• _PROBLEM TO SOLVE_
All the records that follow need to be reproduced exactly. Omit the images.

• _INFORMATION PROVIDED_
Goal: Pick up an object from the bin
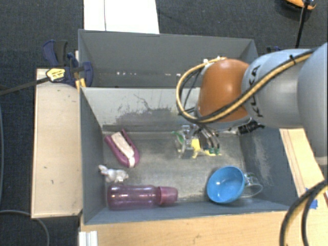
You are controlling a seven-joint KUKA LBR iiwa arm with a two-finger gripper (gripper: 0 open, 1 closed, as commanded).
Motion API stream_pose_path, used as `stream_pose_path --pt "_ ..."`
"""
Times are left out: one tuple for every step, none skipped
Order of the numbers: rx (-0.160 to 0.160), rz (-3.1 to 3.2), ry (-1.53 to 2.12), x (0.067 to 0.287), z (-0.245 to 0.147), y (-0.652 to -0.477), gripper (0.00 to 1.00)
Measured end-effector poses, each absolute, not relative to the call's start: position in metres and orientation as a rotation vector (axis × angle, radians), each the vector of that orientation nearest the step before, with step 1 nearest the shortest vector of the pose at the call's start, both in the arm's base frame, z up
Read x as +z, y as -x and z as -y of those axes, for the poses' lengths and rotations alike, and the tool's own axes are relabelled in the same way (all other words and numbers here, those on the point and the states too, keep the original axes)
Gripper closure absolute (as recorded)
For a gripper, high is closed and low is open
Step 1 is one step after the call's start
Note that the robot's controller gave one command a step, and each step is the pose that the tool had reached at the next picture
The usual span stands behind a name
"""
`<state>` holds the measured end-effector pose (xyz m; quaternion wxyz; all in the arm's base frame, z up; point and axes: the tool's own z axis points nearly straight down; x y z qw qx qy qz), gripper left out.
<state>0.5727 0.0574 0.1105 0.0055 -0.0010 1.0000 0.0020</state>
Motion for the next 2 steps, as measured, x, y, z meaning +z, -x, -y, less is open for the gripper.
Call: stream_pose_path --pt "0.006 -3.131 0.002 0.1153 -0.0574 -0.5724 1.0" --pt "0.007 -3.13 0.001 0.1196 -0.0575 -0.5725 1.0"
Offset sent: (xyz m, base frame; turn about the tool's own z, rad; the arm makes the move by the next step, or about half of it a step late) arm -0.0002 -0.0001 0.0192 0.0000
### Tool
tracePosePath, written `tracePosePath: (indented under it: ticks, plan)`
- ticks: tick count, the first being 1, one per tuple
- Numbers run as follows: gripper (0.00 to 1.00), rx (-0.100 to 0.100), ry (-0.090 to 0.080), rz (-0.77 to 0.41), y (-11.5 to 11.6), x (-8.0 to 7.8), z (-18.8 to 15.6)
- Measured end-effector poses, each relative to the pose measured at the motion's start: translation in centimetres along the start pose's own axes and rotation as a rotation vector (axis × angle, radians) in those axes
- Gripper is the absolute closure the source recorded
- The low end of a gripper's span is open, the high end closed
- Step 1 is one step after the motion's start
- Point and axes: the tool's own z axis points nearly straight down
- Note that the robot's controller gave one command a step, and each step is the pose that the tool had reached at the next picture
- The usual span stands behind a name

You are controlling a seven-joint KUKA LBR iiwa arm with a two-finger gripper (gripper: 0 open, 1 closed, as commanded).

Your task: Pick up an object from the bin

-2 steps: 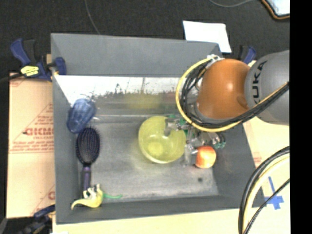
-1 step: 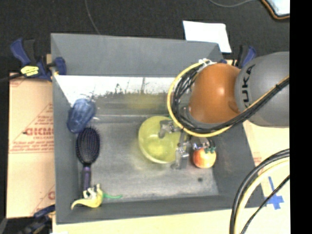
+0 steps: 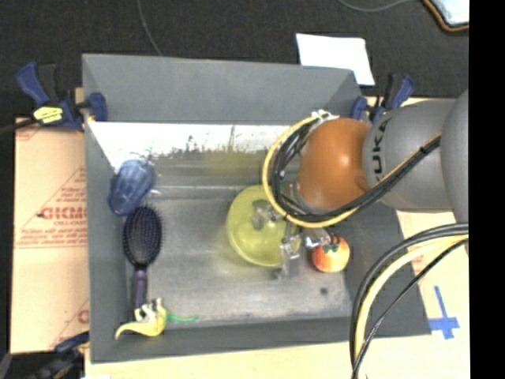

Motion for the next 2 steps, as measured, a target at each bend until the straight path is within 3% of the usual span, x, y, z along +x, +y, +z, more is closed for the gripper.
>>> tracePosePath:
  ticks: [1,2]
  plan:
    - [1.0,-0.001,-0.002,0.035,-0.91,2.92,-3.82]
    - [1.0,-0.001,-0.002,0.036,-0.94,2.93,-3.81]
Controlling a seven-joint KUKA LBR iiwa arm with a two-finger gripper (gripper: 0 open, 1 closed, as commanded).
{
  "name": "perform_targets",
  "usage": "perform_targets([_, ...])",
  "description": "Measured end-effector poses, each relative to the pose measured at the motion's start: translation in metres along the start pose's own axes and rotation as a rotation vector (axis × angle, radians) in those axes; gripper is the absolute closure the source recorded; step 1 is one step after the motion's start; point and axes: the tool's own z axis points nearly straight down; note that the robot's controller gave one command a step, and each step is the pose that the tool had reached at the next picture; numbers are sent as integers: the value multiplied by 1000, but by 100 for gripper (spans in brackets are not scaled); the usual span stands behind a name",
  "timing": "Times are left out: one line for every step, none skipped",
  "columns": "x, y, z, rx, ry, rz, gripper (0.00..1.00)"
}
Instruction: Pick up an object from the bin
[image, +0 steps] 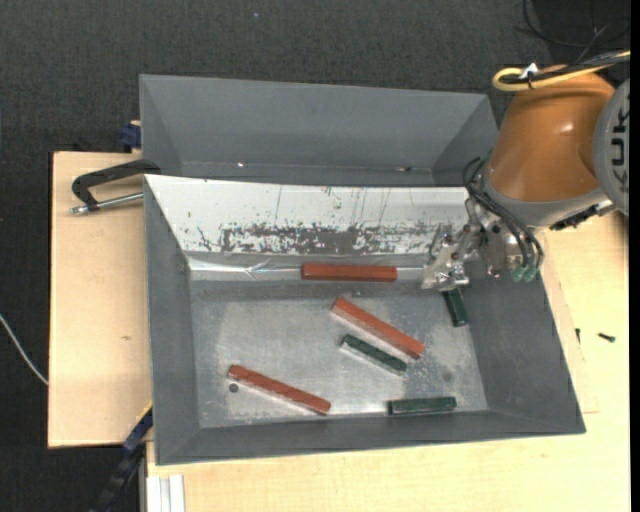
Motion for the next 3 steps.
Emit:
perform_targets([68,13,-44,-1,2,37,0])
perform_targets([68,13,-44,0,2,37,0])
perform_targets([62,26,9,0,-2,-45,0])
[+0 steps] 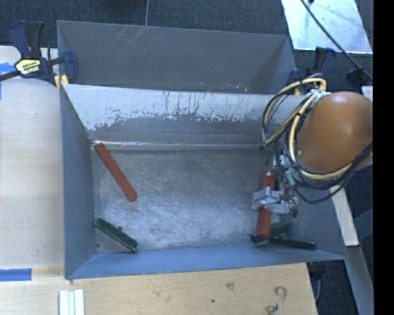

• _ANSWER AREA_
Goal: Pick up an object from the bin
You are controlling a seven-joint KUKA LBR iiwa arm with a two-finger gripper (gripper: 0 open, 1 closed, as commanded).
Motion API stream_pose_path, used as `stream_pose_path --pt "_ ..."`
"""
Times are left out: one tuple for every step, none skipped
Order of the numbers: rx (-0.160 to 0.160), rz (-3.1 to 3.2), ry (-1.53 to 2.12), x (0.067 to 0.287), z (-0.245 to 0.147), y (-0.652 to -0.477), gripper (0.00 to 1.00)
Measured end-effector poses, each absolute, not relative to the call's start: position in metres and orientation as a rotation vector (axis × angle, radians), each the vector of that orientation nearest the step before, with step 1 nearest the shortest vector of the pose at the call's start, both in the arm's base frame, z up
Read x as +z, y as -x and z as -y of those axes, for the poses' lengths and rotations alike, and the tool's own axes are relabelled in the same way (all other words and numbers here, those on the point and the states too, keep the original axes)
Gripper closure absolute (as recorded)
For a gripper, high is closed and low is open
Step 1 is one step after the call's start
Note that the robot's controller gave one command a step, and each step is the pose that the tool had reached at the next picture
The usual span stands behind a name
"""
`<state>` holds the measured end-effector pose (xyz m; quaternion wxyz; all in the arm's base frame, z up; point and axes: the tool's own z axis points nearly straight down; x y z qw qx qy qz), gripper left out.
<state>0.5727 0.0574 0.1105 0.0055 -0.0010 1.0000 0.0020</state>
Motion for the next 2 steps, as measured, x, y, z meaning +z, -x, -y, less is open for the gripper.
Call: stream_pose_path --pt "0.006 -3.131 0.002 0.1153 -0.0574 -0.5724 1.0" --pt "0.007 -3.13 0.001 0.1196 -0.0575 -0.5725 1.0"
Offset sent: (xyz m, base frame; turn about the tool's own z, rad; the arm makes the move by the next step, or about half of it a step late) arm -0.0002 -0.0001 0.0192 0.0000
### Tool
tracePosePath, written `tracePosePath: (indented under it: ticks, plan)`
- ticks: tick count, the first being 1, one per tuple
- Numbers run as follows: gripper (0.00 to 1.00), rx (-0.100 to 0.100), ry (-0.090 to 0.080), rz (-0.77 to 0.41), y (-11.5 to 11.6), x (-8.0 to 7.8), z (-18.8 to 15.6)
- Measured end-effector poses, each relative to the pose measured at the motion's start: translation in centimetres along the start pose's own axes and rotation as a rotation vector (axis × angle, radians) in those axes
- Gripper is the absolute closure the source recorded
- The low end of a gripper's span is open, the high end closed
- Step 1 is one step after the motion's start
- Point and axes: the tool's own z axis points nearly straight down
- Note that the robot's controller gave one command a step, and each step is the pose that the tool had reached at the next picture
- The usual span stands behind a name

You are controlling a seven-joint KUKA LBR iiwa arm with a two-finger gripper (gripper: 0 open, 1 closed, as commanded).

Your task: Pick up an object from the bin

-2 steps: 
-1 step: 
+0 steps: 

Motion for the next 2 steps, as measured, a target at each bend until the straight path is within 3% of the usual span, x, y, z along +x, +y, +z, more is closed for the gripper.
>>> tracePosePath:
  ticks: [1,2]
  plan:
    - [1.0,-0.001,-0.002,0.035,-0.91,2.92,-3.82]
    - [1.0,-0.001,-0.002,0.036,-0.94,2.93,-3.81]
Controlling a seven-joint KUKA LBR iiwa arm with a two-finger gripper (gripper: 0 open, 1 closed, as commanded).
{
  "name": "perform_targets",
  "usage": "perform_targets([_, ...])",
  "description": "Measured end-effector poses, each relative to the pose measured at the motion's start: translation in metres along the start pose's own axes and rotation as a rotation vector (axis × angle, radians) in those axes; gripper is the absolute closure the source recorded; step 1 is one step after the motion's start; point and axes: the tool's own z axis points nearly straight down; note that the robot's controller gave one command a step, and each step is the pose that the tool had reached at the next picture; numbers are sent as integers: the value multiplied by 1000, but by 100 for gripper (spans in brackets are not scaled); the usual span stands behind a name",
  "timing": "Times are left out: one line for every step, none skipped",
  "columns": "x, y, z, rx, ry, rz, gripper (0.00..1.00)"
}
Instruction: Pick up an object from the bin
[image, +0 steps] 
Motion for the next 3 steps.
Emit:
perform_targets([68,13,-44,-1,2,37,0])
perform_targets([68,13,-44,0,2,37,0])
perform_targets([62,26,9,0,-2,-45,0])
[+0 steps] 

Nothing remains to add to the answer.